My grad school prided itself on its global Christian impact; yet the church history I learned there was a largely Western story. Certainly there was an acknowledgement that Christendom’s origins weren’t in the West, and the church in Africa and Asia; yet more time and energy was spent unearthing the European story as the dominant narrative running through Christian history. This made a certain amount of sense. It was a school in the West and the West has pride of place in medieval and modern Christianity; however there was a richer story than the one I was, in large part, told.
In Introduction to World Christian History, Derek Cooper explores the global development ‘across time and continents.’ Cooper is the associate professor of world Christian history at Biblical Theological Seminary in Hatfield, Pennsylvania. As such, he is used to introducing students to the diversity of the world Christian movement. For this book, he utilizes the United Nations Geo-scheme for Nations as a template for exploring Christian history in three periods: the first to the seventh , the eighth to the fourteenth, and the fifteenth to the twentieth centuries. These division departs between the seventh and eighth centuries in his periods, de-centers the European story. Traditional church history treats the conversion of Constantine and the first Council (both fourth century) as a “watershed moment” in the Christian story (16). However Cooper observes these events may be overstated in global importance, particularly when you consider that the church was never coterminous with the Roman empire and the “councils never represented the whole church” (16-17).

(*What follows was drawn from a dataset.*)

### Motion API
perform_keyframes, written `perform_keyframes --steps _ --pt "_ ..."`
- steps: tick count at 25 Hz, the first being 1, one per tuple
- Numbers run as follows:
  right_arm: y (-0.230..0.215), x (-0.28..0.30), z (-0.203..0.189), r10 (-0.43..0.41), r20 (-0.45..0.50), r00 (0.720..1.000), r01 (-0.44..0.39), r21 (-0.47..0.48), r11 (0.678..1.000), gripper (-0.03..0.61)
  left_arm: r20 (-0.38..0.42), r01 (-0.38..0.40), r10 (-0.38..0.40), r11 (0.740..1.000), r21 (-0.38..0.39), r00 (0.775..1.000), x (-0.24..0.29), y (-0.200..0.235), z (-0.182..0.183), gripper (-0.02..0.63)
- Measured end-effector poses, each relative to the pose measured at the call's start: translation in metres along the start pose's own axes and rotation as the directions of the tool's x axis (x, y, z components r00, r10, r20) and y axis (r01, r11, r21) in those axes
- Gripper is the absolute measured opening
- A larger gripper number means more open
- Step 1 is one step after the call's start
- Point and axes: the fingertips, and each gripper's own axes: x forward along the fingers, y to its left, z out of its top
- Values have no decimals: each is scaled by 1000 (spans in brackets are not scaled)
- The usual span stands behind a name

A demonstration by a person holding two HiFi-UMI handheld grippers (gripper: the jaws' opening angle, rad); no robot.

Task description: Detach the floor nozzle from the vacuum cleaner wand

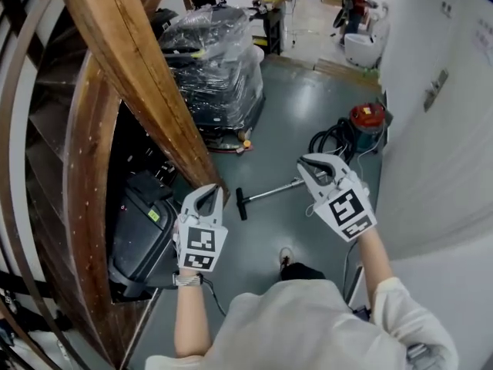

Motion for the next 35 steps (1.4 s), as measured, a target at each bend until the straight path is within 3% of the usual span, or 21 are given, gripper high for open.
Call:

In part one, Cooper explores Christianity in the first to seventh centuries. He begins, in chapter one, with Asia as the birthplace and cradle of the Christian faith, describing the growth of the Christian movement in western Asia (i.e. president day Saudi Arabia and Turkey), central Asia (India and China) and Southern Asia (Iran). Chapter two describes the deep roots of the African church (Northern Africa like Alexandria, Algeria and Tunisia, and the Eastern African church of Ethiopia. Chapter three examines the European story (in Eastern, Southern, Northern and Western Europe). In the early part of the Christian story Asian and African Christianity loom large.
Part two examines again the regions of Asia, Africa and Europe, this time from the eighth to the fourteenth centuries. While Asian and African Christians were dominant in earlier times, this was a difficult period for both of them (i.e. the spread of Islam and other faiths, the Crusades, isolation of Asian Christian communities). Cooper writes, “Although it is not accurate to state that Christianity died in Asia at this time, it certainly diminished—and fairly rapidly and extensively so” (87). This is true of Africa as well. African Christians suffered severe persecution with the spread of Islam. In some areas the Christian faith was stamped out though a Christian witness remained in both Asia and Africa, though a chastened one. It is in this era the European story becomes the dominant narrative of Christian history (chapter six).
Part three describes Christianity from the Fifteenth to the Twenty-First Centuries. In this period global diversity explodes in the Christian movement. Cooper lays aside his tripartite division of Asia, Africa and Europe, adding region and scope. He begins with Europe (chapter seven) and traces the growth of global Christianity through evangelization. He devotes a chapter each to Christianity in Latin America, Northern America, Oceania (Australia and New Zealand, Micronesia, Melanesia, and Polynesia), Africa and Asia.
This is a short book. about 250 pages for all of Christian history. As the title suggests this is an introduction to World Christian history, not the definitive word. By necessity Cooper gives us a bird’s-eye-view of Christianity than a detailed analysis of every region; nevertheless he does give us a more robust sense of the global Christian movement through the ages. Theologians like Thomas Oden and historians like Phillip Jenkins have noted that the center of Christianity has shifted, in recent history, east and south. This is true, and Cooper would concur. However his ‘at-a-glance’ romp through church history reveals that the global character of Christianity is not a recent phenomenon, but one of its persistent features.
This would be a good supplementary text for a Church history class, though it is an accessible read for anyone interested in Christian history. As a student, I would have used this book as a jumping-off-point for deeper research. Cooper uses contemporary names for regions and countries throughout makes this approachable for the non-scholar and ordinary reader. I give this four stars.
Note I received this book from IVP Academic in exchange for my honest review.